● **EXERCISE GOAL**
Locate, in the data below, the line that contains "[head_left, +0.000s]" and the line that contains "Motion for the"; reproduce exactly those two lines and every line between them, nothing more.
───── DATA SEGMENT
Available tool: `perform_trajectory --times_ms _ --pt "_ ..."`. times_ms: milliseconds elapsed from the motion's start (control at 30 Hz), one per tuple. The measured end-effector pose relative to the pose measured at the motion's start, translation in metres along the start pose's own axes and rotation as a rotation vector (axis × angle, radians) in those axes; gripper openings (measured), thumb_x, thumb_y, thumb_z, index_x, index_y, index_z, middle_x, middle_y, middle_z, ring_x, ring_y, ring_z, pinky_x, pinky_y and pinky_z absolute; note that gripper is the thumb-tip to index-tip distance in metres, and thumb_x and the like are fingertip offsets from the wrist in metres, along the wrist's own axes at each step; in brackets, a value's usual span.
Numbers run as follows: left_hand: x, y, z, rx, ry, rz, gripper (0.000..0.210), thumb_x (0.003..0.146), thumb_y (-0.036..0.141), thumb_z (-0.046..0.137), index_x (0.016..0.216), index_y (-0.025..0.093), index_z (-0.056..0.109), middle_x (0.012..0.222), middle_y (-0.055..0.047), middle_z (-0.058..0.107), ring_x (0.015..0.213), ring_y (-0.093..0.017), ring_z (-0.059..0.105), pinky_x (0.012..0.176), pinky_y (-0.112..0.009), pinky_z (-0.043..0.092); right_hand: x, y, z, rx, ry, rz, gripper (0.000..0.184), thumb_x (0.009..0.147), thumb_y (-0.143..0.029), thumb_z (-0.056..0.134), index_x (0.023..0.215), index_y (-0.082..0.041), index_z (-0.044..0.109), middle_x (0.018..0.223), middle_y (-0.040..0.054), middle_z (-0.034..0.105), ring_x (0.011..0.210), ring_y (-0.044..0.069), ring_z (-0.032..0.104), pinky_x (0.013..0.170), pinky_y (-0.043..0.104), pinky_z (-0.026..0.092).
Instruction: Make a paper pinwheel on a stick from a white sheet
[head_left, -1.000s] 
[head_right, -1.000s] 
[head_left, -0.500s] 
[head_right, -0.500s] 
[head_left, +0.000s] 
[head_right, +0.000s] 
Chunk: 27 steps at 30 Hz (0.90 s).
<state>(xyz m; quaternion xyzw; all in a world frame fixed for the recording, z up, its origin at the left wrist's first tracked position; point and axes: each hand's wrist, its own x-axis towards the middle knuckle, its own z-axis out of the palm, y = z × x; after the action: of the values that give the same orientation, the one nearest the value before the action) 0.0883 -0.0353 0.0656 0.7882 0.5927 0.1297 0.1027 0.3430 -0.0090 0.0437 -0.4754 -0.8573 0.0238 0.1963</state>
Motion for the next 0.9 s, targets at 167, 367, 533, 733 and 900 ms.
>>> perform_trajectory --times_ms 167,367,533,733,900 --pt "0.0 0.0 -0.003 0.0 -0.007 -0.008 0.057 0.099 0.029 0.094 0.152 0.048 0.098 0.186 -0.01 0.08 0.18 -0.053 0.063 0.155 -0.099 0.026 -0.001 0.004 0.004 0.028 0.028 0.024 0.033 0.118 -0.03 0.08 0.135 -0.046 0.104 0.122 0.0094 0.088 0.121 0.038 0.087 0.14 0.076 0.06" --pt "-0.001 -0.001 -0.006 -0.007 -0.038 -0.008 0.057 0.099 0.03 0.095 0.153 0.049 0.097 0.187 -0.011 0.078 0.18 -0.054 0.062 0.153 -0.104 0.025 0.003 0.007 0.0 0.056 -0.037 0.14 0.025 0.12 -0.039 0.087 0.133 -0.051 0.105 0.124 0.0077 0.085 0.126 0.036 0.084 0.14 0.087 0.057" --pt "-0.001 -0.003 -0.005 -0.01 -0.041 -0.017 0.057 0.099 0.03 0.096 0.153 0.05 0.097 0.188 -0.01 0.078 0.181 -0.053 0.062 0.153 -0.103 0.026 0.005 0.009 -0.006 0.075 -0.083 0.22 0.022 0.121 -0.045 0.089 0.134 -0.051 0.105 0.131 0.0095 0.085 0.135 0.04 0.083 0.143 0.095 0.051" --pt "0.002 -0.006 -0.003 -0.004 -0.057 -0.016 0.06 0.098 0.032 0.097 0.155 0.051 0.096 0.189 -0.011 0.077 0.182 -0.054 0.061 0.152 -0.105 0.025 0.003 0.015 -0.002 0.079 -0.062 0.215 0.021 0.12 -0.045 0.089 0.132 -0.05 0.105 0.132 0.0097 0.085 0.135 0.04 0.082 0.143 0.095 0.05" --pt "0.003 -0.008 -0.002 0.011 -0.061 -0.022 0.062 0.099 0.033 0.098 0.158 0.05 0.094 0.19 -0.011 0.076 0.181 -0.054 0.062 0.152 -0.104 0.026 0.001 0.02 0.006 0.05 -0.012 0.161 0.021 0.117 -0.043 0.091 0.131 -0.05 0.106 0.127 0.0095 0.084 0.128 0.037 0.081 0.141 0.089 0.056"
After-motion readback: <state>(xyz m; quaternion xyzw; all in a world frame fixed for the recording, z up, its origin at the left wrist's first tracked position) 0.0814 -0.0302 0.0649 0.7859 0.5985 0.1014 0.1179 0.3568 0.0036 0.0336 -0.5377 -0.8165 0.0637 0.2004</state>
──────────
● **TASK ANSWER**
[head_left, +0.000s] 
[head_right, +0.000s] 
Chunk: 27 steps at 30 Hz (0.90 s).
<state>(xyz m; quaternion xyzw; all in a world frame fixed for the recording, z up, its origin at the left wrist's first tracked position; point and axes: each hand's wrist, its own x-axis towards the middle knuckle, its own z-axis out of the palm, y = z × x; after the action: of the values that give the same orientation, the one nearest the value before the action) 0.0883 -0.0353 0.0656 0.7882 0.5927 0.1297 0.1027 0.3430 -0.0090 0.0437 -0.4754 -0.8573 0.0238 0.1963</state>
Motion for the next 0.9 s, targets at 167, 367, 533, 733 and 900 ms.

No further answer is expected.